TASK REQUIREMENTS:
Hunt through the entries for the word "answers" and copy each line in which it appears.

-- -- --

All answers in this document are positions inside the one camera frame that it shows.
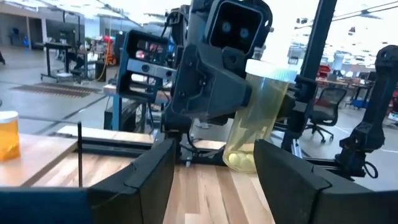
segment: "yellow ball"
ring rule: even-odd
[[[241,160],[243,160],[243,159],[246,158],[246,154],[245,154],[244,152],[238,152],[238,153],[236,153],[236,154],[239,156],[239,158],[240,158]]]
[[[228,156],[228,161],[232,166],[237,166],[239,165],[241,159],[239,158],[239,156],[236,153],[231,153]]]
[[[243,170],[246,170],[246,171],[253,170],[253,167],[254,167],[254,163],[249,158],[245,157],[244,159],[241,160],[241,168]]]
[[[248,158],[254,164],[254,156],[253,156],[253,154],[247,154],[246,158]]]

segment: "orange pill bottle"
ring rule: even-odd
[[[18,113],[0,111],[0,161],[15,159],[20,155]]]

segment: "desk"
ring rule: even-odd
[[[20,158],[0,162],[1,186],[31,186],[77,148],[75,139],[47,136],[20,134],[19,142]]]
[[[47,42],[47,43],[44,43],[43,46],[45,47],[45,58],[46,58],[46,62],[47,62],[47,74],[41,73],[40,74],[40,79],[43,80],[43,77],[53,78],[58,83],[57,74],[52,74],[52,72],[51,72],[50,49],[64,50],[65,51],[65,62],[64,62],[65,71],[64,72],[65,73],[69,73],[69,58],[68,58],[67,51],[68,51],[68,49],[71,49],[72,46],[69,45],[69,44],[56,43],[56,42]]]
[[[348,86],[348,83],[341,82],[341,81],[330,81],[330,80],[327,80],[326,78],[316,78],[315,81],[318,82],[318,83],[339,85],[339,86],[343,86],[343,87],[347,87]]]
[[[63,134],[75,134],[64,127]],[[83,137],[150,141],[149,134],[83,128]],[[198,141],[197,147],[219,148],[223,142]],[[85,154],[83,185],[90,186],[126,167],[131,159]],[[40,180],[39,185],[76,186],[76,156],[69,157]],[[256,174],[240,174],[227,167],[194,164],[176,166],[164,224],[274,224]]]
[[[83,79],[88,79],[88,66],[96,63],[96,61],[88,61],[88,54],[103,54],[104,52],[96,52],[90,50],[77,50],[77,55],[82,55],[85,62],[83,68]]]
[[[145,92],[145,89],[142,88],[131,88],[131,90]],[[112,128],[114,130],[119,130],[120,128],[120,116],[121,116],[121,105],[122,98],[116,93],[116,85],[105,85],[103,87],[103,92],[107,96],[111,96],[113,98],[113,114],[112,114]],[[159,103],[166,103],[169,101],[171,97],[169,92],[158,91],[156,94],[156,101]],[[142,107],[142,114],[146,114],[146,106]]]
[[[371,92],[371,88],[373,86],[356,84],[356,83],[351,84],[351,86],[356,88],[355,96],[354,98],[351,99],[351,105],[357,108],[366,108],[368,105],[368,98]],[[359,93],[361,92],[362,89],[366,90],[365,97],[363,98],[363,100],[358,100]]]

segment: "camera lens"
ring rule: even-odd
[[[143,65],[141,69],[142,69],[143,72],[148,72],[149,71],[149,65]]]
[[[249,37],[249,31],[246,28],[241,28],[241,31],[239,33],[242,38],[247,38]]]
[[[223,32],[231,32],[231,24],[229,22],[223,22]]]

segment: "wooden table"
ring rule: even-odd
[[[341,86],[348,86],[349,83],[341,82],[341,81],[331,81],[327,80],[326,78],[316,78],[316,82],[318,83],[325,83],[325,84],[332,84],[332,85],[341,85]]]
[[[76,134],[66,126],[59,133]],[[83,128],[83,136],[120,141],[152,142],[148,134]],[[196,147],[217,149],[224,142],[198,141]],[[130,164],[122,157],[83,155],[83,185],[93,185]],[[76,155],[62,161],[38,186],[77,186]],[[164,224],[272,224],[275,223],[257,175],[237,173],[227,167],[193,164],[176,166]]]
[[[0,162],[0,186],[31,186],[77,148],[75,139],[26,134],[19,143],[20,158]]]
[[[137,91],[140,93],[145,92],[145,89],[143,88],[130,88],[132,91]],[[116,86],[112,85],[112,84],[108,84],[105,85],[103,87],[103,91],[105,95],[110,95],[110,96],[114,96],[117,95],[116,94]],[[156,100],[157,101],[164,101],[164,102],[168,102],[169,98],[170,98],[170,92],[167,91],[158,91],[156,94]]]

-- -- --

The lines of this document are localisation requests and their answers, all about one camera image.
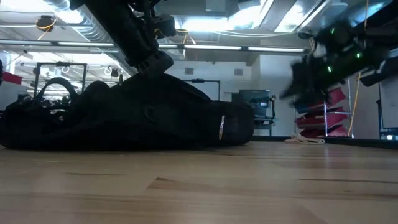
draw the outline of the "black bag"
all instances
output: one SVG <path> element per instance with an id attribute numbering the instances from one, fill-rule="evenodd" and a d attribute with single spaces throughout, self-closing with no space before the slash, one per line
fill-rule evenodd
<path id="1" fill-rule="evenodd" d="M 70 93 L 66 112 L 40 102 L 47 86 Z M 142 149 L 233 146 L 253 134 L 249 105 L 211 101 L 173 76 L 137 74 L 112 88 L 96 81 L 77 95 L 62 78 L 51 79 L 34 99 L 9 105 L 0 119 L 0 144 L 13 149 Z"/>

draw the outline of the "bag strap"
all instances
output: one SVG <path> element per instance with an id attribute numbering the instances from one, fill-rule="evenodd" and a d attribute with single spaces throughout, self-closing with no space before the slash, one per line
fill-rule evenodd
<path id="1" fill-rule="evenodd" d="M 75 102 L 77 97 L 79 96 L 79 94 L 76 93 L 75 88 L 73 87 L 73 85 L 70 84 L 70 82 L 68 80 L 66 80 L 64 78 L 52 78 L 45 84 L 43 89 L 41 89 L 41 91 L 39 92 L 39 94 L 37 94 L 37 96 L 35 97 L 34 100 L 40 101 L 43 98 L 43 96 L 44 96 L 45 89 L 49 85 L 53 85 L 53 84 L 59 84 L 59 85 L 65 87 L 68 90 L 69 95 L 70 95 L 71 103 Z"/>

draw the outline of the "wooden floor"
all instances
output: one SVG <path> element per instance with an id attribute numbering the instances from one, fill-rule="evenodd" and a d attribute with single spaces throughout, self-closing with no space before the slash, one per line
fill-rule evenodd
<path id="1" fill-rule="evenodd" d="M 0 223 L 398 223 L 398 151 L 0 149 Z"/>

-- -- --

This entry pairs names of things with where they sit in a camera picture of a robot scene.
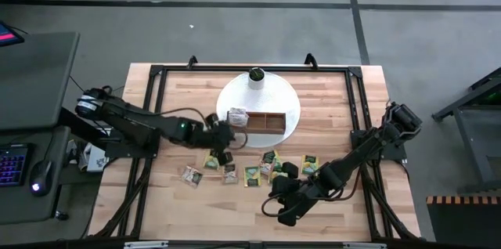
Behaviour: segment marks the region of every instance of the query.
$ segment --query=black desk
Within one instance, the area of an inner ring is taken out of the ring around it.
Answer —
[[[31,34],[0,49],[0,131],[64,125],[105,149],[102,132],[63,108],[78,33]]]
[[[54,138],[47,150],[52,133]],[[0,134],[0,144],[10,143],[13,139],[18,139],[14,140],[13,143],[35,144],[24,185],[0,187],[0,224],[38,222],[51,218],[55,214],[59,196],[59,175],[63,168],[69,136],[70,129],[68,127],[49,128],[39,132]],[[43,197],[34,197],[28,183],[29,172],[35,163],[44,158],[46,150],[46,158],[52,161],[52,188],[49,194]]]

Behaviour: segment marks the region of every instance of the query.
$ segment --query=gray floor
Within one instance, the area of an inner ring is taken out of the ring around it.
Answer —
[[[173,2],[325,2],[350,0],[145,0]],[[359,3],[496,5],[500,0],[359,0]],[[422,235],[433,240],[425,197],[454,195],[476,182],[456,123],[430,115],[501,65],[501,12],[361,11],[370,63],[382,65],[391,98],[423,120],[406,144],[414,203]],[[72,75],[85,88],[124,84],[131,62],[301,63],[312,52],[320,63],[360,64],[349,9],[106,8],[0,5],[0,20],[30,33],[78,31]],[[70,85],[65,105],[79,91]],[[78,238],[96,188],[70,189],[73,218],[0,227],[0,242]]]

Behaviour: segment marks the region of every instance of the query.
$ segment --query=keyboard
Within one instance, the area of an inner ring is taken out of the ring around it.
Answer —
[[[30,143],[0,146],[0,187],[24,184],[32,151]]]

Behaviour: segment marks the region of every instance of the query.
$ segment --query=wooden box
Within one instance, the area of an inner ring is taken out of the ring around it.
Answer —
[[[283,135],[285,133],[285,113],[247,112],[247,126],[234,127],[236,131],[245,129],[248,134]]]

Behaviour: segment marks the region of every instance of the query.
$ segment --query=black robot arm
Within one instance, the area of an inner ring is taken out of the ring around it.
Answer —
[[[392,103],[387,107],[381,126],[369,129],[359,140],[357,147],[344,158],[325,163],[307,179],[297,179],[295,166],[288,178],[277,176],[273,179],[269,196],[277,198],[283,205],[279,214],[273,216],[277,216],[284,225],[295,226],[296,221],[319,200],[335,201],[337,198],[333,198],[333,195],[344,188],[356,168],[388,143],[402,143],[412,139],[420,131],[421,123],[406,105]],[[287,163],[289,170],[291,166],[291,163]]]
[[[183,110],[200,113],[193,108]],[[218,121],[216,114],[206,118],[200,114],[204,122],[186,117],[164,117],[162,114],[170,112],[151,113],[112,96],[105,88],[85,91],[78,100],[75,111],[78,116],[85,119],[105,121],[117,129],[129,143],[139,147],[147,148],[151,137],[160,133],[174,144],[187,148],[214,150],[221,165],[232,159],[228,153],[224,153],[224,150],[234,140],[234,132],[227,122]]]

-- -- --

RESPONSE:
All answers in this document are positions inside the one camera frame that it shows.
The lines of this document are localisation requests and their answers, all about one camera image.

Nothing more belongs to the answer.